List construction via prepend

Prepending elements onto a list is fast and gives Erlang a natural stack data structure. If we look at a trace of how reverse/2 works we can see how elegantly the list construction helps create the solution:

With REV_CHUNK=32 (4 8-byte chunks) when calling kz_binary:reverse(<<"abcdefghijkl">>):

Function	Front	Rest	Acc
rev/1	1684234849	`<<"efghijkl">>`
rev/2	1751606885	`<<"ijkl">>`	`[<<"dcba">>]`
rev/2	1818978921	`<<>>`	`[<<"hgfe">>,<<"dcba">>]`
rev/2		`<<>>`	`[<<"lkji">>,<<"hgfe">>,<<"dcba">>]`

list_to_binary([<<"lkji">>,<<"hgfe">>,<<"dcba">>]) => <<"lkjihgfedcba">>

Of course, this is a manually-written fold. Conceptually the code works the same as:

reverse(Binary) ->
    lists:foldl(fun(<<Nib:?REV_CHUNK/big>>, Acc) -> [Nib | Acc] end
	       ,[]
	       ,[Bin || <<Bin:?REV_CHUNK/little>> <= Binary] % obviously assumes binary has even number of REV_CHUNK chunks
	       ).

Alternative approaches

I looked at some other approaches and found them to be lacking.

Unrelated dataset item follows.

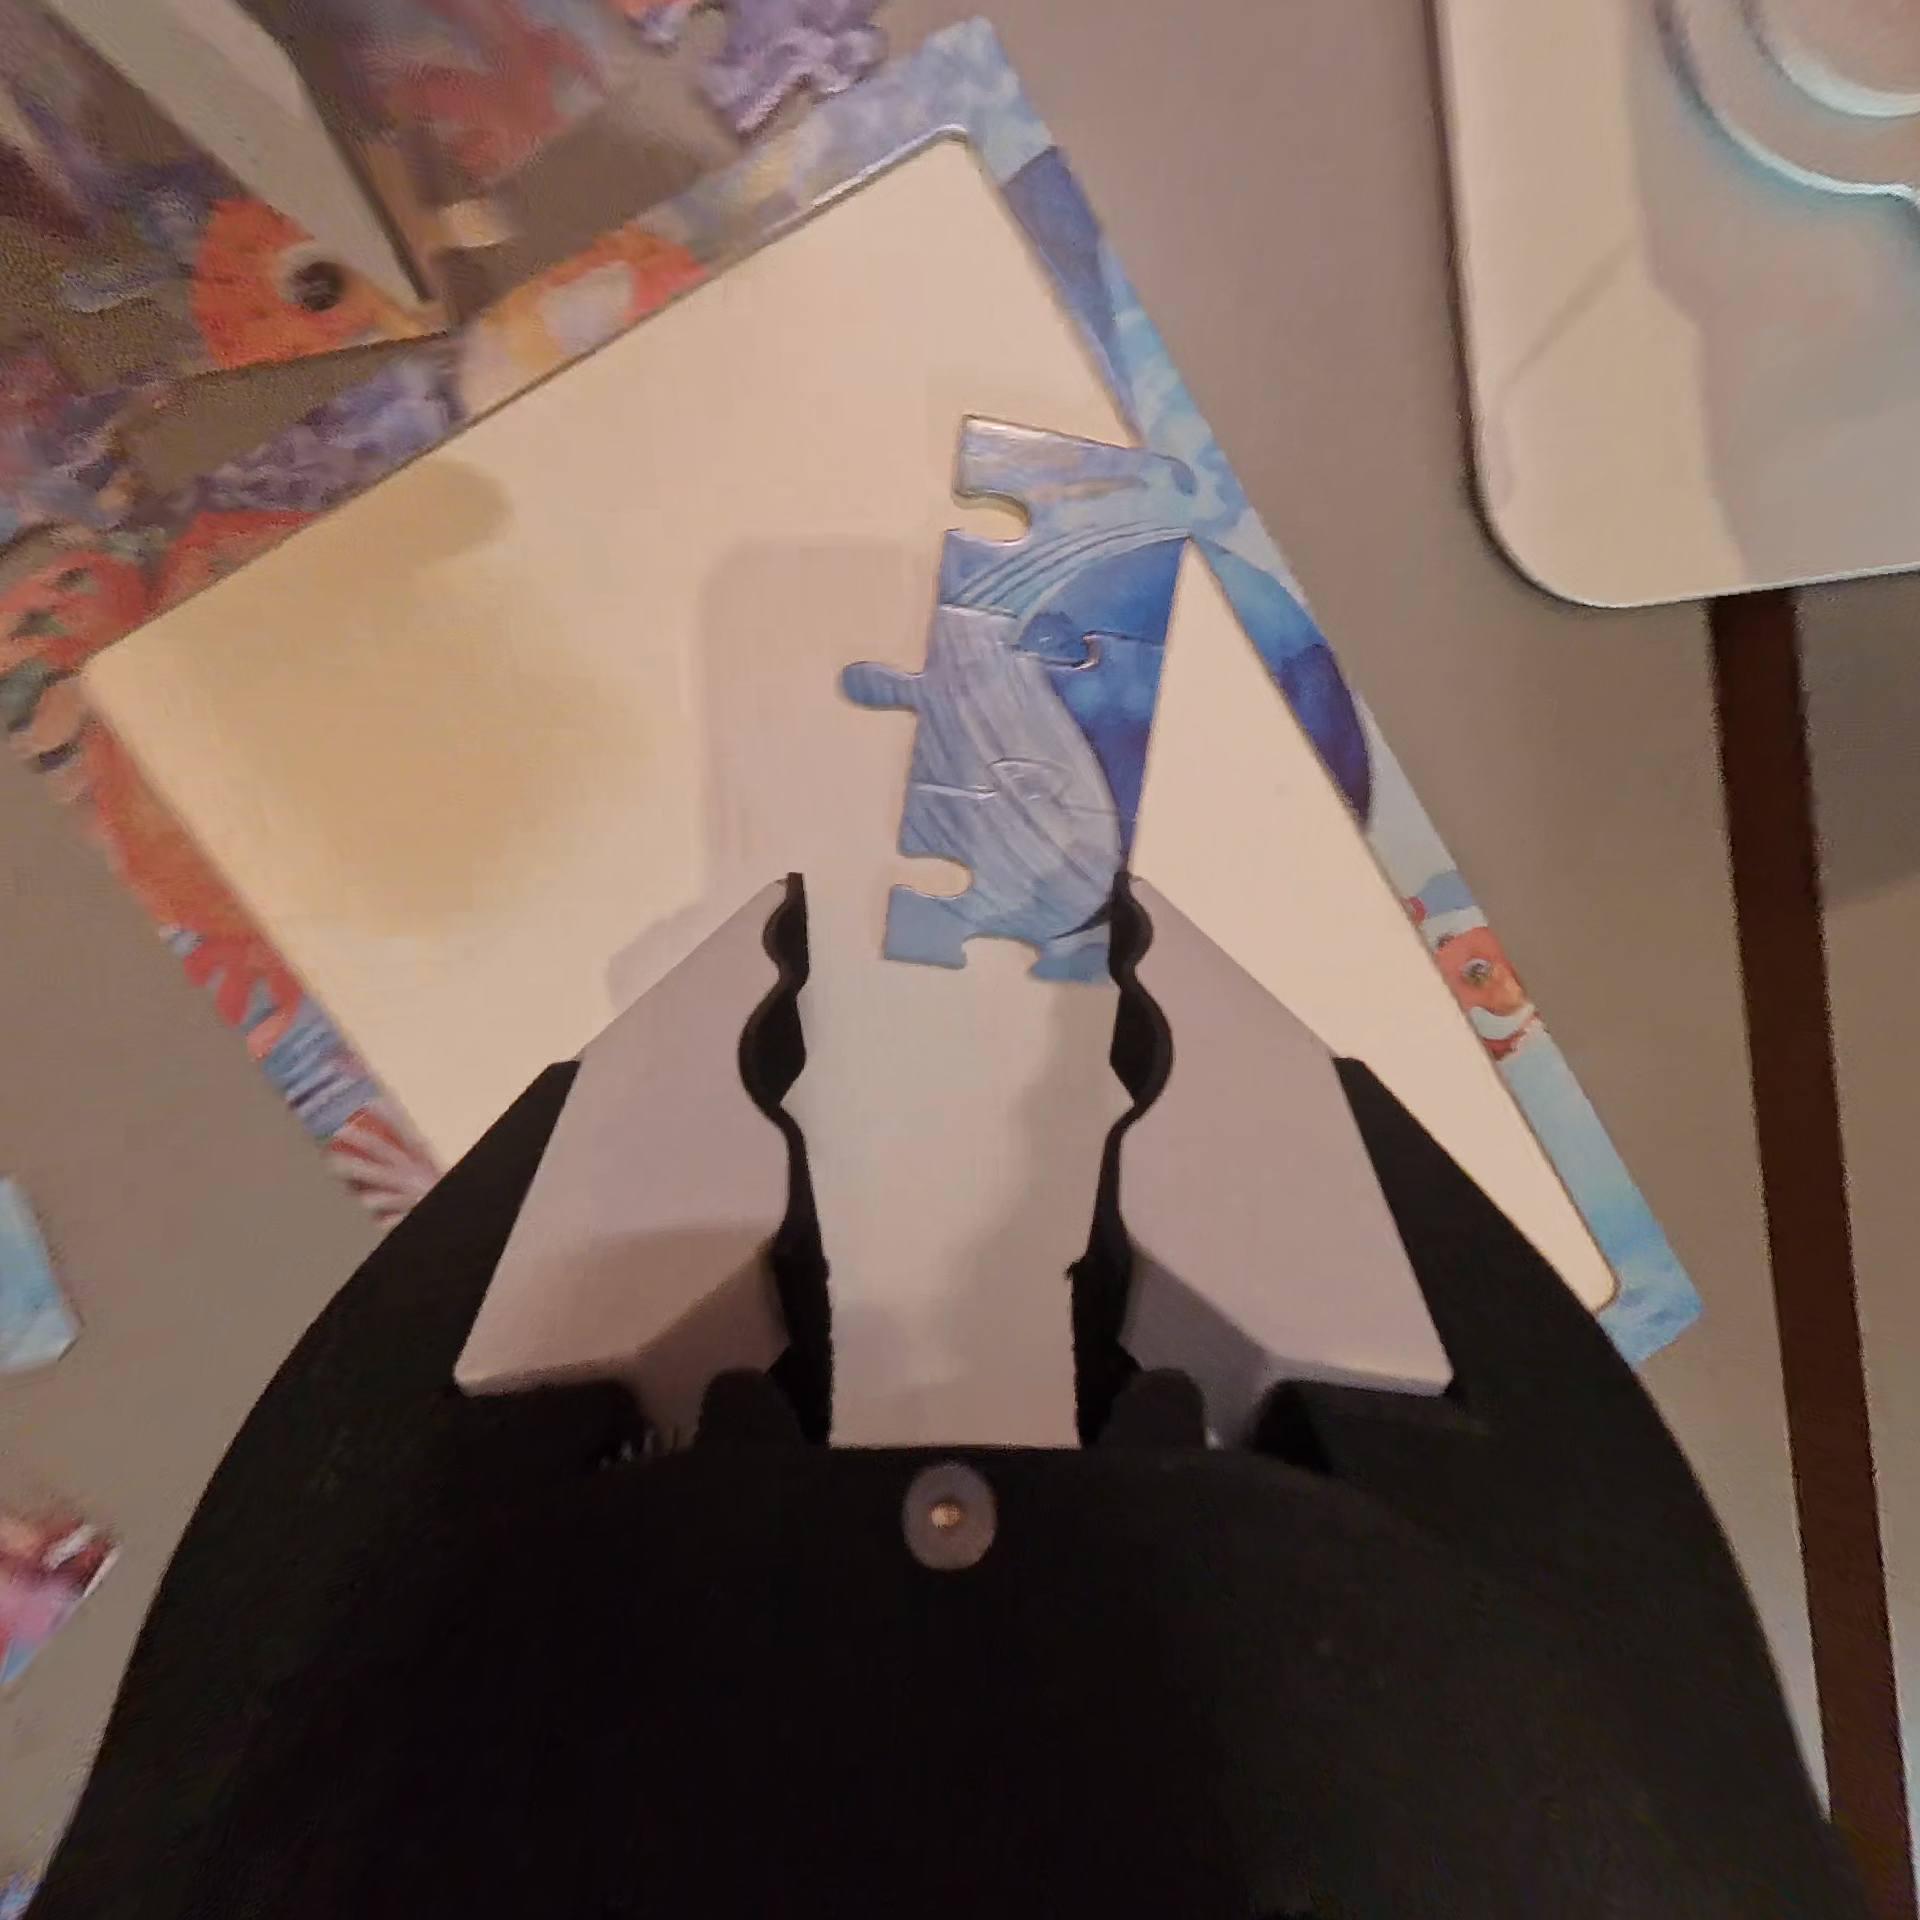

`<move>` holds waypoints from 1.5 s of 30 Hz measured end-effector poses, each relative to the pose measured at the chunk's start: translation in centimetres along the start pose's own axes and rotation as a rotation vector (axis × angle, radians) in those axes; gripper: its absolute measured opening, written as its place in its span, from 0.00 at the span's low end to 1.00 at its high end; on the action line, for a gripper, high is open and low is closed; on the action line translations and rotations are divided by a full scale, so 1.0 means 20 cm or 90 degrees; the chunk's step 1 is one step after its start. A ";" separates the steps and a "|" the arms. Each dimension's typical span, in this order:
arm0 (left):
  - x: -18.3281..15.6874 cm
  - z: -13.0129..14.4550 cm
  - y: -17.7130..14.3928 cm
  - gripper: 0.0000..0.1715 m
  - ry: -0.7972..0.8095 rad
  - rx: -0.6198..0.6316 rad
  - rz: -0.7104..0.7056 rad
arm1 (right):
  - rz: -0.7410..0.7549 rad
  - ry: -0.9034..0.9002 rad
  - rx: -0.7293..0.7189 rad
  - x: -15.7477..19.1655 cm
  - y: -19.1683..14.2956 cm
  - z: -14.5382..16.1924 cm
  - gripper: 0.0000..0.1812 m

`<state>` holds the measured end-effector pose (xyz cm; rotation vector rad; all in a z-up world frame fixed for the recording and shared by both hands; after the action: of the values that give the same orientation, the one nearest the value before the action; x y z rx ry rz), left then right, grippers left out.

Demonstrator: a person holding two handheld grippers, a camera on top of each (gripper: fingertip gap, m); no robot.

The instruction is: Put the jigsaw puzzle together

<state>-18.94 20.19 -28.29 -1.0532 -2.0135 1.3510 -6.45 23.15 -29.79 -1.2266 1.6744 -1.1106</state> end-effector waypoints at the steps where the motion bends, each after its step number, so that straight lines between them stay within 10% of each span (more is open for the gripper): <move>1: 0.03 0.01 0.03 0.41 -0.021 0.004 -0.002 | 0.003 0.013 -0.014 -0.01 0.01 -0.02 0.33; 17: 0.06 -0.07 0.15 0.43 0.031 -0.016 -0.006 | -0.109 -0.093 -0.089 -0.03 0.08 -0.17 0.25; 45: -0.15 -0.19 0.20 0.43 0.151 -0.037 0.052 | -0.099 -0.235 0.049 0.09 0.01 -0.05 0.15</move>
<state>-13.09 20.70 -30.52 -1.2710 -1.8620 1.1527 -7.89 21.75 -29.84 -1.4320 1.2656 -0.9584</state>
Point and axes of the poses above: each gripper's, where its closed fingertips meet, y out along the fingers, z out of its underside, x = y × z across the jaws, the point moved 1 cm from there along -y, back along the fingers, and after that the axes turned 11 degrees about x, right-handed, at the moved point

Simple reverse using binary accumulator:

%% this one took 9007807 (or 9 seconds) on the big input
reverse(Binary) ->
    reverse(Binary, <<>>).

reverse(<<>>, Acc) -> Acc;
reverse(<<H:1/binary, Rest/binary>>, Acc) ->
    reverse(Rest, <<H/binary, Acc/binary>>).

Using lists:reverse/1:

%% this took a range of 15..64 ms on the big input
reverse(Binary) ->
    list_to_binary(lists:reverse(binary_to_list(Binary))).

2025-03-28: Newer version of `reverse/1`

Of course, while writing this post, I was doing some more reading in the Erlang docs and found that, apparently since R14B, the binary module contains encode_unsigned/2 and decode_unsigned/2 functions!

reverse(Binary) ->
    binary:encode_unsigned(binary:decode_unsigned(Bin, 'big'), 'little').

How lovely! I always like when we can leverage core Erlang code over home-rolled solutions. We have more than enough in KAZOO and I hope we can continue to weed it out where approriate.